Apart from the pictures, everything in the lines below must be printed exactly.

[Supplied material]

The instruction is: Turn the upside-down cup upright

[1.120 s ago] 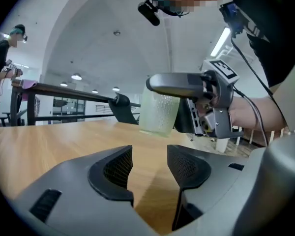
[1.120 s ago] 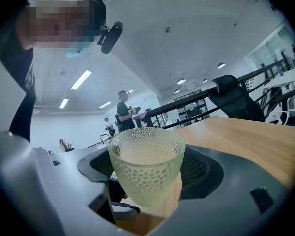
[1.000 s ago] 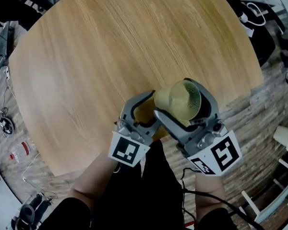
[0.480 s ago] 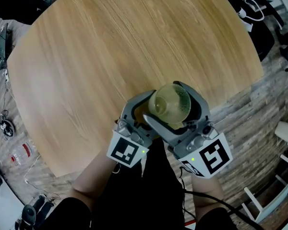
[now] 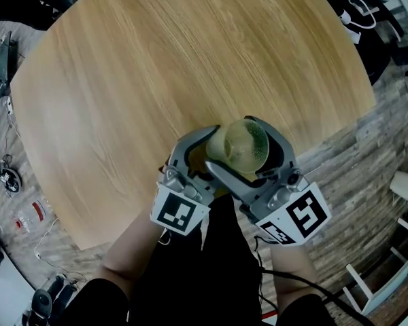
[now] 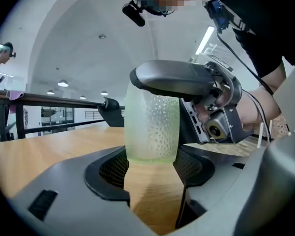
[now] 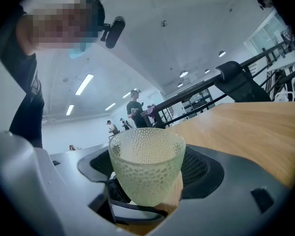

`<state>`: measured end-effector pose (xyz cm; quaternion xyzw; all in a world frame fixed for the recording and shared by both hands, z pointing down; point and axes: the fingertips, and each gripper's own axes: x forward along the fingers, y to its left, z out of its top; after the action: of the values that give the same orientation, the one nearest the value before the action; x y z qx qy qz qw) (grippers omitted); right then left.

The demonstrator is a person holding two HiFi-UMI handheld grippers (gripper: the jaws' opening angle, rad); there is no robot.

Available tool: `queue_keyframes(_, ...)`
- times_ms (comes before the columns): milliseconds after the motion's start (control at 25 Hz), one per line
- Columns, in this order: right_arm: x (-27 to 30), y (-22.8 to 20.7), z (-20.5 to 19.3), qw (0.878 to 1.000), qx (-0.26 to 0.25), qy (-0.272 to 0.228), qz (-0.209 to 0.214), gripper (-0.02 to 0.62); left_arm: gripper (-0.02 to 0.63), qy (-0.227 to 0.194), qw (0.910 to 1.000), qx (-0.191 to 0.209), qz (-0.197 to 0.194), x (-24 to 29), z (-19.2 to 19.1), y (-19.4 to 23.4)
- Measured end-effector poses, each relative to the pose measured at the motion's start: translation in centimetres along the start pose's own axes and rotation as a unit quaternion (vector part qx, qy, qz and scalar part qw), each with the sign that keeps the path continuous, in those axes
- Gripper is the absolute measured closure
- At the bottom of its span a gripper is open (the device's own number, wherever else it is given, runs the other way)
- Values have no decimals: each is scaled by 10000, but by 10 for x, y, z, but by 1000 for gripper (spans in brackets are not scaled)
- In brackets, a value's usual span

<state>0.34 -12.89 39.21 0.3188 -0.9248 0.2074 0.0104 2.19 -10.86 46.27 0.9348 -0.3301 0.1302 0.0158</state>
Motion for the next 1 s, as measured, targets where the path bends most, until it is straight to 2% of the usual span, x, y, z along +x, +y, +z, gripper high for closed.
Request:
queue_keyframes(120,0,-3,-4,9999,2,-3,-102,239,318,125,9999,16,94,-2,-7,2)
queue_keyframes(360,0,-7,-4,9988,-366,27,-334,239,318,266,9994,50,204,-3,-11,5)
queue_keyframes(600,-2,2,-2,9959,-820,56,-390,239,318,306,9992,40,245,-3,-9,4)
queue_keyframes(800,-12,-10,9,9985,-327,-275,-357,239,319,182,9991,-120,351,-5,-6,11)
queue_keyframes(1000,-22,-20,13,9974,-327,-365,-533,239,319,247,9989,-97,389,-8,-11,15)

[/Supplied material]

=== Exercise output ===
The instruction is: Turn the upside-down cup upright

[1.120 s ago] 
[1.120 s ago] 
[1.000 s ago] 
[0.480 s ago] 
[now] 
[now] 
[now] 

`<state>`: measured end-effector pose (xyz cm; quaternion xyzw; all in a world frame fixed for the recording and shared by both hands, z pointing down; point and axes: the fingertips, and each gripper's own axes: x forward along the fingers, y to its left, z out of its top; after the action: of the values that give the same orientation, the one nearest the value before the action; x y z qx qy qz qw) (grippers omitted); right then left.

The demonstrator is a person holding two HiFi-UMI handheld grippers (gripper: the jaws' opening angle, rad); there is no robot.

Available tool: `queue_keyframes(_, ...)`
- times_ms (comes before the columns): milliseconds after the motion's start (control at 25 Hz), one per line
- Columns, in this order: right_arm: x (-27 to 30), y (-22.8 to 20.7), z (-20.5 to 19.3), qw (0.878 to 1.000), qx (-0.26 to 0.25), qy (-0.272 to 0.228), qz (-0.209 to 0.214), gripper (-0.02 to 0.62); left_arm: gripper (-0.02 to 0.63), qy (-0.227 to 0.194), qw (0.910 to 1.000), qx (-0.191 to 0.209), qz (-0.197 to 0.194), x (-24 to 29), z (-19.2 to 19.1), y (-19.4 to 23.4)
- Measured end-effector poses, each relative to the pose measured at the motion's start: translation in centimetres along the start pose's own axes and rotation as a unit quaternion (vector part qx, qy, qz and scalar part qw), each with the sign that keeps the path continuous, in those axes
- Gripper is the absolute measured closure
- At the bottom of its span a gripper is open (the device's own number, wherever else it is given, runs the other way)
- Values have no decimals: each is scaled by 10000, but by 10 for x, y, z, but by 1000 for gripper (spans in brackets are not scaled)
- In brackets, a value's usual span

<state>0.34 -12.89 39.21 0.3188 -0.9248 0.2074 0.0104 2.19 -10.86 46.27 0.9348 -0.3301 0.1302 0.0158</state>
Motion for the next 1 s, as measured, targets where the path bends most, until it is straight to 2% of the usual span, x, y, z along +x, +y, +z, gripper high for closed.
Request:
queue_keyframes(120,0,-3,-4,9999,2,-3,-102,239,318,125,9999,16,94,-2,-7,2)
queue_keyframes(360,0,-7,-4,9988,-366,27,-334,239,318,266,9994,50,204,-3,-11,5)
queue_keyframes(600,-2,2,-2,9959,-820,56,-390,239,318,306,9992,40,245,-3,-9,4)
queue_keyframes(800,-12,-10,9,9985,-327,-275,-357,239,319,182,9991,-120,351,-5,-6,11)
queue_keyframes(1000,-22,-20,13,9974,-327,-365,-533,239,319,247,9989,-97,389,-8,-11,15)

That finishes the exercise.